A new parametrization for ideal classes in rings defined by binary forms, and applications

TL;DR

This paper introduces a new parametrization of ideal classes in rings defined by binary forms, enabling progress on longstanding problems in number theory related to class groups, Selmer groups, and representation of squares.

Contribution

It develops a novel integral model of a higher composition law that facilitates analysis of ideal classes and their applications in number theory.

Findings

Bounded average size of 2-class groups in families of number fields

Proved most odd-degree binary forms do not primitively represent a square

Bound the second moment of 2-Selmer groups of elliptic curves

Abstract

We give a parametrization of square roots of the ideal class of the inverse different of rings defined by binary forms in terms of the orbits of a coregular representation.
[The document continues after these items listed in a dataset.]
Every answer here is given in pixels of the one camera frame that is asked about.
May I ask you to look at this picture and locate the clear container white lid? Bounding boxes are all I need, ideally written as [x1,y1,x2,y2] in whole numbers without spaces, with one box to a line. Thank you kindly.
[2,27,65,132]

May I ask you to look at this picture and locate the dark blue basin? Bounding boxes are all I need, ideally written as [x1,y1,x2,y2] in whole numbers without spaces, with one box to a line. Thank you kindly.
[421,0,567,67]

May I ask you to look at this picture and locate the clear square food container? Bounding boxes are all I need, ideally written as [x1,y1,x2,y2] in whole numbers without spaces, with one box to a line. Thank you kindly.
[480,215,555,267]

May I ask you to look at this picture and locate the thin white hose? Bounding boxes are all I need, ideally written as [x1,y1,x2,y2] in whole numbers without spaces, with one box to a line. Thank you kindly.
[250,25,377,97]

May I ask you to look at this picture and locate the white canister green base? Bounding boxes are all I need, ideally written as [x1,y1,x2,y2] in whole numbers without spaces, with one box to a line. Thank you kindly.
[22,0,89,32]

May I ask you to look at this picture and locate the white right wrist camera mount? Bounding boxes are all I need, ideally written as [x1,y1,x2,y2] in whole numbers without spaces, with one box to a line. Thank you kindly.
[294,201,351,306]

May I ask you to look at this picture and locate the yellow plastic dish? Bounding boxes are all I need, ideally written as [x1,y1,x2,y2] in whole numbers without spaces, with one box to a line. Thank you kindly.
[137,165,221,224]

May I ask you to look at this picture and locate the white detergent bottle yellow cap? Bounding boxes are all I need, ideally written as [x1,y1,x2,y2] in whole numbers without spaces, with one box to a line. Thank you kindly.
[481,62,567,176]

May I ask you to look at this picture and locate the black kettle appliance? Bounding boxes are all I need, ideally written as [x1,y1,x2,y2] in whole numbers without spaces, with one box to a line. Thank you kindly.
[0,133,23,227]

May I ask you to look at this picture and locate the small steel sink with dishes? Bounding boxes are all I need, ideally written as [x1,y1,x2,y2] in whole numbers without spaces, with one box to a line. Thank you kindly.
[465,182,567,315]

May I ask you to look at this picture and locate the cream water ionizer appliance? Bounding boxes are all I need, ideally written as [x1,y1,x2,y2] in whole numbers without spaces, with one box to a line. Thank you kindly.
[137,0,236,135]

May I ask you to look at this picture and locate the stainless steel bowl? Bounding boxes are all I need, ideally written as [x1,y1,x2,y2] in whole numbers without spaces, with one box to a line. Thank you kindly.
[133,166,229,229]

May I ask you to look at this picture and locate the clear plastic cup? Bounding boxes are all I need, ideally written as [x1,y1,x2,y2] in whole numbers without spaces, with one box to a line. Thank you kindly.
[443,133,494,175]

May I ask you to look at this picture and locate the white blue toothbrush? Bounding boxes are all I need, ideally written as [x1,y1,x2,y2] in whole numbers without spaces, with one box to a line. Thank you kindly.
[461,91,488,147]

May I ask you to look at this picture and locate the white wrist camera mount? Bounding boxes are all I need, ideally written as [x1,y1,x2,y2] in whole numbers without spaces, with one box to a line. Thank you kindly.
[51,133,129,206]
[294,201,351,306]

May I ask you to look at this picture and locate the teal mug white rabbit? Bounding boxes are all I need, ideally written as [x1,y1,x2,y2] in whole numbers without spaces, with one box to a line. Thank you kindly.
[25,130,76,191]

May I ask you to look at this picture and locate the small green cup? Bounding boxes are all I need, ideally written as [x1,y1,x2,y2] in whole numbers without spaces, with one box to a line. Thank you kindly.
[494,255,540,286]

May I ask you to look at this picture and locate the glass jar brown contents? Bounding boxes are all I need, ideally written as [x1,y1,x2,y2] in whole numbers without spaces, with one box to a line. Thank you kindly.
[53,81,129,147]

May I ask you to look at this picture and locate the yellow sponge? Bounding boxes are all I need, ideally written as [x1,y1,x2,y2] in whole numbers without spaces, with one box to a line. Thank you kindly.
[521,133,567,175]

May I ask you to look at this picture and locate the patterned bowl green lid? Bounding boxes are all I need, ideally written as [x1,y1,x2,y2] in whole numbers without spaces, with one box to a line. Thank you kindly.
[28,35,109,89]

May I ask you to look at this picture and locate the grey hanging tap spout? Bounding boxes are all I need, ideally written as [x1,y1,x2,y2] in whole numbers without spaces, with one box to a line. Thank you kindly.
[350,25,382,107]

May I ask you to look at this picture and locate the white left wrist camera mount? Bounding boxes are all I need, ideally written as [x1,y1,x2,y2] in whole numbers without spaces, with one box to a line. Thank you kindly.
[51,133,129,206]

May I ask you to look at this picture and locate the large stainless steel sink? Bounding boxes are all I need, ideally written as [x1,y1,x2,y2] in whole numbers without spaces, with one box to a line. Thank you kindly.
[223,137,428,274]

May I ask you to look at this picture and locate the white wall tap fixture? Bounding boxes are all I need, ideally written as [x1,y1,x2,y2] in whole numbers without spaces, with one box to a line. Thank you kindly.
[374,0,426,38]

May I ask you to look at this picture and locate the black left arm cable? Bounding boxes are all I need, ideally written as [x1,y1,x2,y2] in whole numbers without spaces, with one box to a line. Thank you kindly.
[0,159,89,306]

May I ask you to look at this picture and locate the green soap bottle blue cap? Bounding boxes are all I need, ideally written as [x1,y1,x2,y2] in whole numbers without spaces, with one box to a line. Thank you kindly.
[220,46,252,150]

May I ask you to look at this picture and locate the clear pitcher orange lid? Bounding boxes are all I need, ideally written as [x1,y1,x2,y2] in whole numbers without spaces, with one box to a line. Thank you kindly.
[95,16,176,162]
This parametrization, which can be construed as a new integral model of a ``higher composition law'' discovered by Bhargava and generalized by Wood, was the missing ingredient needed to solve a range of previously intractable open problems concerning distributions of class groups, Selmer groups, and related objects. For instance, in this paper, we apply the parametrization to bound the average size of the $2$-class group in families of number fields defined by binary $n$-ic forms, where $n \geq 3$ is an arbitrary integer, odd or even; in the paper [41], we applied it to prove that most integral odd-degree binary forms fail to primitively represent a square; and in the paper [11], joint with Bhargava and Shankar, we applied it to bound the second moment of the size of the $2$-Selmer group of elliptic curves.